» **WHAT NEEDS TO BE DONE**
Up to and including the line bearing "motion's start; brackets", output every line of the entries exactly as written, starting from the first; pictures stay out.

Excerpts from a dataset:

-*-

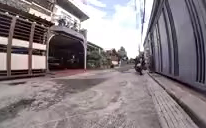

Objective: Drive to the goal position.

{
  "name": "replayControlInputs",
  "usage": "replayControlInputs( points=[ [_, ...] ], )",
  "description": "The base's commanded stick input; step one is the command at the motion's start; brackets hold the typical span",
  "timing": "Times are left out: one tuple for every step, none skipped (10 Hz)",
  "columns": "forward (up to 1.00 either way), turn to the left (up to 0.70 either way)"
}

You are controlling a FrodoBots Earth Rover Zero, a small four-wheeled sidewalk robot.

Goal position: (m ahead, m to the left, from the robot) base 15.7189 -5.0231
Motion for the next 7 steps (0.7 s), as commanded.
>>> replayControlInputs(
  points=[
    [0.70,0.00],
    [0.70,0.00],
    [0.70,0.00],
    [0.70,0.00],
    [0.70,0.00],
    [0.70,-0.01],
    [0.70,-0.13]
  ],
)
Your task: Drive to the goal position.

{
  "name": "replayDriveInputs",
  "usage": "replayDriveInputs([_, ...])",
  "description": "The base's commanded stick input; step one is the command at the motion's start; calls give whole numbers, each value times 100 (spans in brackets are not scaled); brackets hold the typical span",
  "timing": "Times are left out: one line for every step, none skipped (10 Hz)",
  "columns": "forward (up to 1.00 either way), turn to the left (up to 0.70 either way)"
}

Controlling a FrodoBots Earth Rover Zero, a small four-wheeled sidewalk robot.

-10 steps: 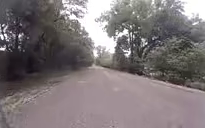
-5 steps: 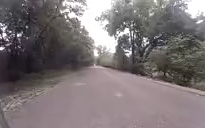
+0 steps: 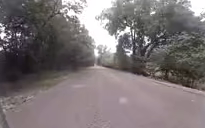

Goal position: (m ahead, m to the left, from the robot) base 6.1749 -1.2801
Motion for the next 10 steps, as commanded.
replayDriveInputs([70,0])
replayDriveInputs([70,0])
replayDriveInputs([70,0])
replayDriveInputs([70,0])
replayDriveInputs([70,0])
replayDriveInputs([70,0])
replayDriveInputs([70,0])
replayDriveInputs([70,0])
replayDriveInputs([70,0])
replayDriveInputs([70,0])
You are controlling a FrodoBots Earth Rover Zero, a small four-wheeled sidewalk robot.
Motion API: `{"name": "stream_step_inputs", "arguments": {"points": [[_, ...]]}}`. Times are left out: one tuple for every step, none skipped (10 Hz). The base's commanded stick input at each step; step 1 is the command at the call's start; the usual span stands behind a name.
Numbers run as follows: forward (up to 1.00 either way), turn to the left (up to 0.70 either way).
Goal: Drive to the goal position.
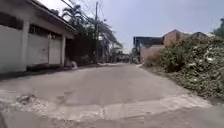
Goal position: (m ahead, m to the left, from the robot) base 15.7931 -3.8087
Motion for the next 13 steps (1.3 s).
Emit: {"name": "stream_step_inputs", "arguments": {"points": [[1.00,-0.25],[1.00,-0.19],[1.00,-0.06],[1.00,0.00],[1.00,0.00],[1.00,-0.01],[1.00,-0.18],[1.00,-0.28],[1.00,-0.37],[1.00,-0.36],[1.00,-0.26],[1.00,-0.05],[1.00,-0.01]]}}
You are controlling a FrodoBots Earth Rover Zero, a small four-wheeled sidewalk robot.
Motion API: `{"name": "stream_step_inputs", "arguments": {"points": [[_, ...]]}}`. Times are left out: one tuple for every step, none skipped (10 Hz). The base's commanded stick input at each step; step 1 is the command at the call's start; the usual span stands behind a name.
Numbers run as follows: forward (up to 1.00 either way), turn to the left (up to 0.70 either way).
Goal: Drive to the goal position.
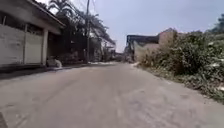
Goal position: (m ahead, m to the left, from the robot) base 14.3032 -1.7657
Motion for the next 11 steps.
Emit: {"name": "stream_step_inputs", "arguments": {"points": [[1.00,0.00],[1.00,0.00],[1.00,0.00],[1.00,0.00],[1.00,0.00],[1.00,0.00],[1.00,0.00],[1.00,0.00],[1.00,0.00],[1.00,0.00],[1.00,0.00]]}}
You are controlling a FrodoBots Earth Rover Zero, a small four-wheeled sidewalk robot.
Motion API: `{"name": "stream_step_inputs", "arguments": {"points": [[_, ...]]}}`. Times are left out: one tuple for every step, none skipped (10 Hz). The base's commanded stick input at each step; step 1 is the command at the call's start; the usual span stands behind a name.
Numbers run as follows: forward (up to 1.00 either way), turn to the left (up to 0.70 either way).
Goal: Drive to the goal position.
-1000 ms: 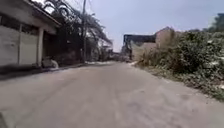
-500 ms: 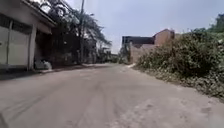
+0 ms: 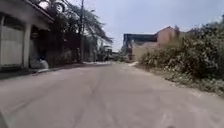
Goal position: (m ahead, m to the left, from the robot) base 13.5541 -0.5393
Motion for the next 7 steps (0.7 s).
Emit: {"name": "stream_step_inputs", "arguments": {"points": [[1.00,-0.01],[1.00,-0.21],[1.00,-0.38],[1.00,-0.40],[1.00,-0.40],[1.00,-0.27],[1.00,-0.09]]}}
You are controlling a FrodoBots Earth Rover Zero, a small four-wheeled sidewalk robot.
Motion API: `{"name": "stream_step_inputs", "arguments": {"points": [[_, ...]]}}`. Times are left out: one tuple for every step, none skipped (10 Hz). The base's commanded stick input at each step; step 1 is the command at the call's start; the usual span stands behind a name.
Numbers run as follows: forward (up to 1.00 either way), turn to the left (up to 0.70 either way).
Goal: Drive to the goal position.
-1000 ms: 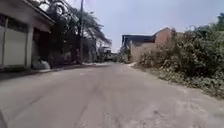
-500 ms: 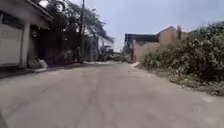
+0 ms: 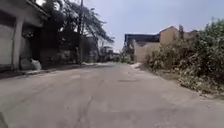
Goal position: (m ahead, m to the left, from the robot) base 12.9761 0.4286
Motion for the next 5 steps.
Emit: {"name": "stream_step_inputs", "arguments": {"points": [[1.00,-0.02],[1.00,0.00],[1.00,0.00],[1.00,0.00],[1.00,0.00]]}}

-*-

» **OUTPUT OF THE EXERCISE**
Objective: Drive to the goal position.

{
  "name": "replayControlInputs",
  "usage": "replayControlInputs( points=[ [_, ...] ], )",
  "description": "The base's commanded stick input; step one is the command at the motion's start; brackets hold the typical span",

What has been written here completes the answer.